In 1915, the company began manufacturing vitrified china and a few years later the plant was enlarged to 300,000 square feet. During World War I, it primarily manufactured china for the US armed forces.

Under the leadership of John D. Larkin, Jr. (1877–1945) in the late 1920s, Buffalo Pottery changed its focus to manufacturing custom institutional, restaurant, railroad, steamship, and hotel ware. The company would produce ware for such entities as the Chesapeake & Ohio Railway (George Washington and Chessie Cat services), the Greenbrier, the Ahwahnee Hotel at Yosemite, the Roycroft Inn, the 1939 New York World's Fair, and the US Navy. In 1931, Buffalo Pottery began production using its patented Lamelle process which reinforced the china to reduce breakage. From 1934–1937, Buffalo Pottery's art director was the noted modernist artist Ilonka Karasz.

Intermediate years
During World War II, the company again manufactured primarily for the US military.  However, the company was declared a non-essential factory and was not permitted to replace employees who left to serve in the military.  Having lost some of its best skilled labor and with competitors not subject to similar regulation, the company turned to automation, with new equipment funded by the sale of several buildings.  In 1946, Robert E. Gould (1900–1979), known in the ceramics industry as the "master potter," was named president.  By this time, economic efficiency had forced the company to drop customization in favor of mass production of a limited catalog of designs.

In 1956, the company changed its name from Buffalo Pottery to Buffalo China, Inc.

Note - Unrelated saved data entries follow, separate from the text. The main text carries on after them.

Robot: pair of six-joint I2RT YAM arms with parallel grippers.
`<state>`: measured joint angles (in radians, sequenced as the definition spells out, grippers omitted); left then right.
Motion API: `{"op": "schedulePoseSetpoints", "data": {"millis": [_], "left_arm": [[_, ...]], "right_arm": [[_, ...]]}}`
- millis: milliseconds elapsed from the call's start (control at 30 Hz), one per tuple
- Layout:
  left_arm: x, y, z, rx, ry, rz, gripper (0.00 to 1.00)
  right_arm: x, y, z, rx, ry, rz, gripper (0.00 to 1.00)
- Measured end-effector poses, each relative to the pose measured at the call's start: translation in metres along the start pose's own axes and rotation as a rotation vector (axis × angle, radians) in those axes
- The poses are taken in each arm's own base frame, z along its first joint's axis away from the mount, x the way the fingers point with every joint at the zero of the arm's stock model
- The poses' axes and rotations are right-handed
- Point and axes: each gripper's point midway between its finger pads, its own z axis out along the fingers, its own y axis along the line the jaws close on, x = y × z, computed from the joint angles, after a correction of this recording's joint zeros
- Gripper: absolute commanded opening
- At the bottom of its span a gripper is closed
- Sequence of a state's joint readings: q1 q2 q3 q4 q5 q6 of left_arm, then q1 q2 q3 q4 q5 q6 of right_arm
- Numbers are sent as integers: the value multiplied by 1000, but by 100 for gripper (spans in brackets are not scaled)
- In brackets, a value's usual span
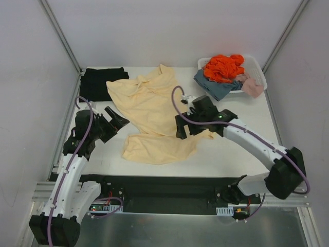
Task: Fold and stack the t-shirts
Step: Flatten out the tshirt
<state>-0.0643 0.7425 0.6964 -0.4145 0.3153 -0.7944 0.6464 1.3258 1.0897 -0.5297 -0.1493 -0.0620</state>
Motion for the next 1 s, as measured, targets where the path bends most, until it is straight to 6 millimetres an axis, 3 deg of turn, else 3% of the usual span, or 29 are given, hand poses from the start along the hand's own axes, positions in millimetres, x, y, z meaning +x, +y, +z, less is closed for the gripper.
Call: {"op": "schedulePoseSetpoints", "data": {"millis": [267, 333, 400, 533, 633, 800, 1000], "left_arm": [[-7, 29, 8, -178, -14, -38, 99], [-6, 36, 6, -209, -21, -41, 99], [-7, 41, 4, -235, -33, -42, 100], [-10, 52, 0, -269, -86, -47, 99], [-8, 66, -2, -312, -113, -59, 99], [-8, 86, -3, -392, -148, -63, 99], [-18, 91, 0, -421, -196, -75, 99]], "right_arm": [[45, 108, 97, -190, 272, -176, 97], [53, 123, 113, -223, 303, -180, 97], [61, 124, 126, -221, 334, -161, 97], [74, 103, 138, -162, 356, -98, 97], [71, 87, 135, -153, 304, -20, 97], [78, 25, 110, -51, 243, 171, 97], [99, -60, 69, 161, 231, 405, 97]]}}
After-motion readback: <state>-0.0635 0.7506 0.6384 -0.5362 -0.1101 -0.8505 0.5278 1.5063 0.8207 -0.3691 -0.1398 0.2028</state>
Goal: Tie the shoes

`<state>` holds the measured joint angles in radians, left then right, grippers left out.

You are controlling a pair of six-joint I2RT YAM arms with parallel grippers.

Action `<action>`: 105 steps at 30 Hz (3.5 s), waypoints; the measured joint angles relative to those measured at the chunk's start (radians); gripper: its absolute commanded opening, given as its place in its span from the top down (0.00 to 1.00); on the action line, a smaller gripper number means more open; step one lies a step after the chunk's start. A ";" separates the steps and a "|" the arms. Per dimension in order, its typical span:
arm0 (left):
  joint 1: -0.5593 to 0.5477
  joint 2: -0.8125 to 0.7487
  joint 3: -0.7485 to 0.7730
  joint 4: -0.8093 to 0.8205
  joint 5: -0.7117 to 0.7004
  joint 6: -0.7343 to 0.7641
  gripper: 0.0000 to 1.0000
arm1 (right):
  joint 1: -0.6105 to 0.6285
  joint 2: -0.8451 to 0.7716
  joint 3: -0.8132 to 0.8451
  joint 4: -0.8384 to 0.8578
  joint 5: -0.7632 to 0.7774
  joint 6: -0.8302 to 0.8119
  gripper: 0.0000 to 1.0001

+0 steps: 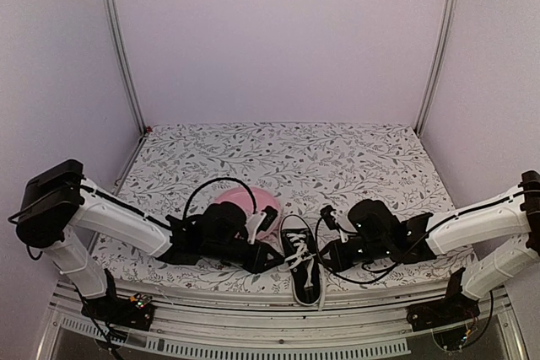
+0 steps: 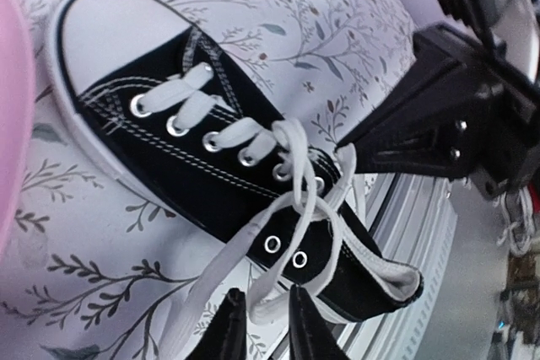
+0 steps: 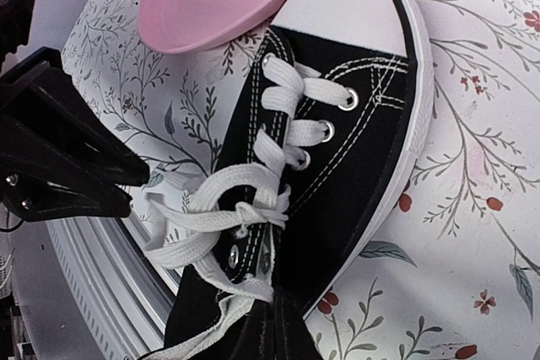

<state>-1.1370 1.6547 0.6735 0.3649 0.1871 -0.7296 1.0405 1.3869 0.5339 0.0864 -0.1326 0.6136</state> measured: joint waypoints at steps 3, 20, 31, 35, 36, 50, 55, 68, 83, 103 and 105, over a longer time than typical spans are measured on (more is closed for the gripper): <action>0.003 -0.038 0.016 -0.074 -0.047 0.025 0.64 | 0.000 -0.016 0.000 -0.007 0.006 0.000 0.98; 0.045 0.051 0.273 -0.184 -0.060 0.077 0.67 | 0.000 -0.019 0.000 -0.011 0.008 -0.001 0.98; 0.046 0.154 0.303 -0.190 0.024 0.067 0.70 | 0.000 -0.016 0.001 0.000 0.008 -0.001 0.98; 0.046 0.170 0.304 -0.190 0.041 0.056 0.75 | 0.000 -0.013 0.002 0.007 0.007 -0.001 0.98; 0.046 0.173 0.304 -0.190 0.044 0.053 0.77 | 0.000 -0.013 0.002 0.008 0.007 -0.001 0.98; 0.046 0.180 0.296 -0.145 0.074 0.016 1.00 | 0.000 -0.012 0.034 0.012 0.008 -0.001 0.98; 0.047 0.169 0.278 -0.137 0.054 0.010 1.00 | 0.000 0.010 0.070 0.014 0.008 -0.009 0.98; 0.054 0.124 0.239 -0.108 0.026 -0.003 1.00 | 0.000 0.097 0.095 0.049 -0.002 -0.012 0.98; 0.058 0.126 0.223 -0.045 0.074 -0.045 1.00 | 0.000 0.178 0.122 0.111 -0.002 -0.011 0.98; 0.126 0.043 0.162 -0.063 0.016 -0.021 0.75 | 0.000 0.172 0.100 0.146 0.026 0.004 0.98; 0.131 0.063 0.173 -0.072 0.023 -0.018 0.76 | 0.000 0.172 0.100 0.147 0.026 0.004 0.98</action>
<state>-1.0061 1.7172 0.8467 0.2928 0.2096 -0.7479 1.0409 1.5589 0.6342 0.2337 -0.1066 0.6178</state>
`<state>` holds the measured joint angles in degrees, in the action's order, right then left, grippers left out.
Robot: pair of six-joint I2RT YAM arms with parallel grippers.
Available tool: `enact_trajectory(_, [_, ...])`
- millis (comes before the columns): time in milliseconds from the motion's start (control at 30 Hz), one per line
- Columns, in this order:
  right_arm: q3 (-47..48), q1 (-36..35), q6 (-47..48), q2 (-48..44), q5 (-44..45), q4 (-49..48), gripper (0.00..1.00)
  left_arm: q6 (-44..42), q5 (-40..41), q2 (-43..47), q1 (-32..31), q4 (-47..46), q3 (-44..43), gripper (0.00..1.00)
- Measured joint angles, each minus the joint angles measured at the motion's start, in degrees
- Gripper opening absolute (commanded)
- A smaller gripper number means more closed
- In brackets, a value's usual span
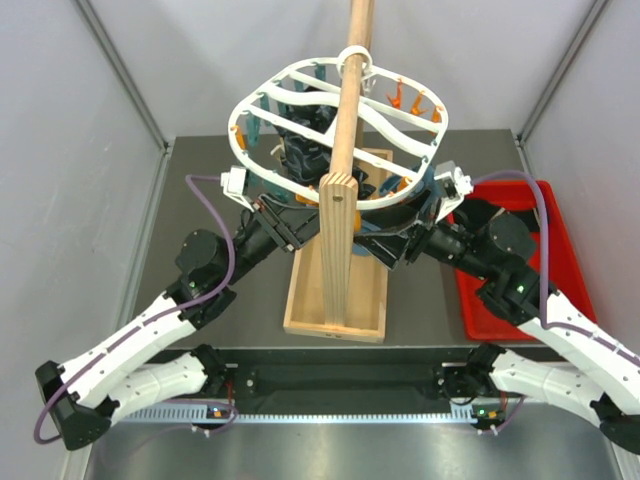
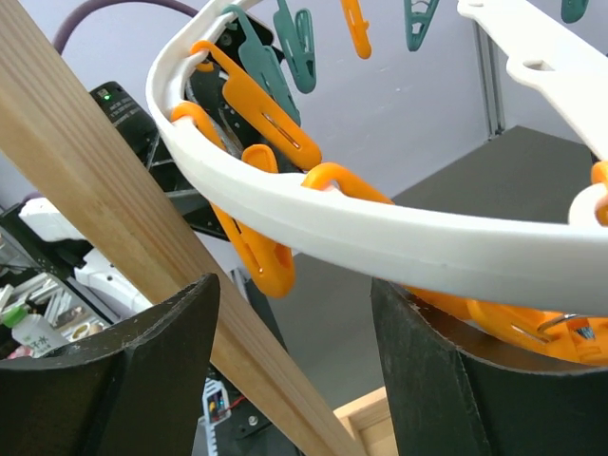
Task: Clip the socks to the hanger
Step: Open the clamp at the hanger.
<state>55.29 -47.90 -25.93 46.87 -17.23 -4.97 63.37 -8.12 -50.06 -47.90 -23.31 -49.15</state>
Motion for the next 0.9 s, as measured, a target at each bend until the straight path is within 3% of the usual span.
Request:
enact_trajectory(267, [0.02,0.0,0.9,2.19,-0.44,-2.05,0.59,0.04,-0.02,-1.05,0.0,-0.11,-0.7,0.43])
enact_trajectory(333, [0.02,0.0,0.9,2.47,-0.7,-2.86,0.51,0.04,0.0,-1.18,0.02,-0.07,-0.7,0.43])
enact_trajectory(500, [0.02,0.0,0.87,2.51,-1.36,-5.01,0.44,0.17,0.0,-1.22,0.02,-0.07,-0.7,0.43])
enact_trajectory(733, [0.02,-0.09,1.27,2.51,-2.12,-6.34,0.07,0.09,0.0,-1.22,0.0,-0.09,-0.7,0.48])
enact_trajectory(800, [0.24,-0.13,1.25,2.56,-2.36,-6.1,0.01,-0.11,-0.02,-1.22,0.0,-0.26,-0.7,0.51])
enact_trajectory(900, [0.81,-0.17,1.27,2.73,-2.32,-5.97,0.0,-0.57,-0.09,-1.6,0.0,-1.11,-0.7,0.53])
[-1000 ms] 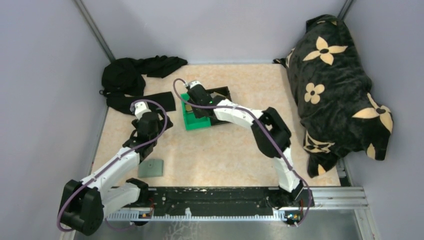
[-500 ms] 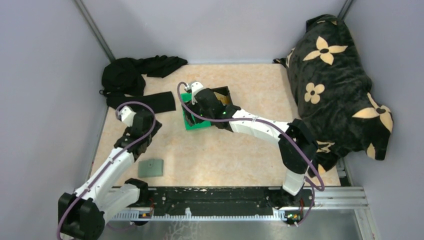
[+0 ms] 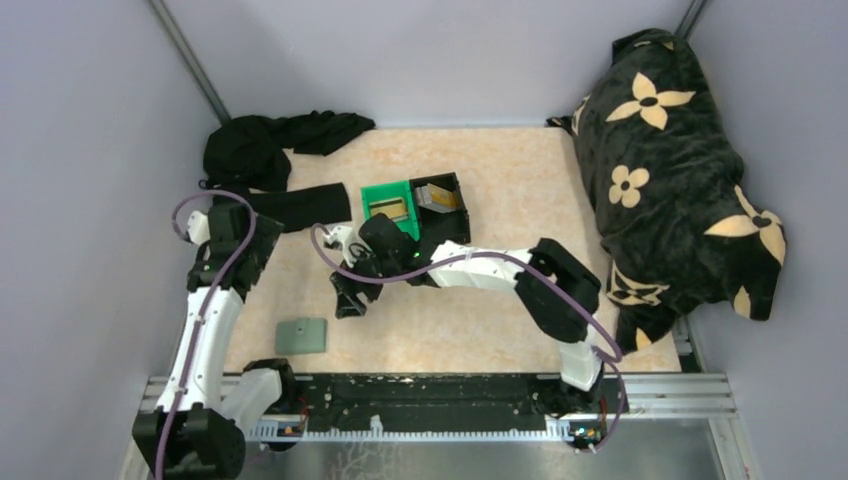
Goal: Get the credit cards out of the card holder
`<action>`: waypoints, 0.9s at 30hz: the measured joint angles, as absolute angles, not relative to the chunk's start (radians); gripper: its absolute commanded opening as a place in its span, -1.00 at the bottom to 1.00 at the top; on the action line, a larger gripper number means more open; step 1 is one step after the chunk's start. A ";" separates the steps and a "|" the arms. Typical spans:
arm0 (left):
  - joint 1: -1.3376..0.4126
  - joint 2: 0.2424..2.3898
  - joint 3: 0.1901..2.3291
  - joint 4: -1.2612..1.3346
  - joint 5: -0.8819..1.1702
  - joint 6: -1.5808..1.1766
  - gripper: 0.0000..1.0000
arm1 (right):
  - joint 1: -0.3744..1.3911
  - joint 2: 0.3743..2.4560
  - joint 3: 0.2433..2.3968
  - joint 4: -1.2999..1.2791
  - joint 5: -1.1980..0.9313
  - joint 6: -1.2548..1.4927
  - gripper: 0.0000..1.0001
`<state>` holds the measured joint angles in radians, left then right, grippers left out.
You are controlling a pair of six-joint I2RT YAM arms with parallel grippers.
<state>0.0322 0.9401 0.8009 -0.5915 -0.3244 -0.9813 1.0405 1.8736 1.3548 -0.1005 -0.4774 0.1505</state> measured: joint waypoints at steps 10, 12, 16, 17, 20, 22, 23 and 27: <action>0.189 0.891 0.737 -0.593 -0.142 -0.899 0.99 | 1.044 2.136 1.461 -0.079 -0.624 0.184 0.37; 0.192 0.889 0.721 -0.590 -0.115 -0.879 0.99 | 1.044 2.176 1.512 -0.091 -0.630 0.189 0.37; 0.192 0.889 0.715 -0.580 -0.080 -0.838 0.99 | 1.044 2.239 1.622 -0.113 -0.639 0.194 0.37; 0.192 0.889 0.715 -0.579 -0.076 -0.831 0.99 | 1.044 2.254 1.650 -0.120 -0.643 0.194 0.36; 0.192 0.889 0.715 -0.575 -0.073 -0.805 0.99 | 1.044 2.286 1.699 -0.123 -0.657 0.195 0.32; 0.192 0.888 0.715 -0.575 -0.073 -0.792 0.99 | 1.045 2.291 1.703 -0.132 -0.661 0.195 0.31; 0.192 0.886 0.715 -0.575 -0.073 -0.789 0.99 | 1.046 2.291 1.703 -0.139 -0.662 0.194 0.31; 0.192 0.881 0.709 -0.565 -0.059 -0.785 0.99 | 1.055 2.292 1.700 -0.152 -0.666 0.194 0.30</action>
<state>0.1925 0.8810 0.7086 -0.5652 -0.0586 -0.7853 1.0546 2.2925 1.6997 -0.1520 -0.6659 0.1936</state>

Harold M. Esty, Jr. (1914–1986), John D. Larkin's grandson, served as the company's president from 1964 until 1970, overseeing the production of a wider range of designs and the installation of state-of-the-art direct screening, offset printing, and glaze equipment.  By 1965, the company was producing a quarter of a million pieces of vitrified china per week in more than 50 patterns. Esty remained on the board of directors until the company's sale in 1983.

Later years
In 1970, John C. Heebner (1922–2013) became Buffalo China's fifth and last president.  He oversaw a modernization project, completed in 1979, which increased the plant's capacity by 50 percent.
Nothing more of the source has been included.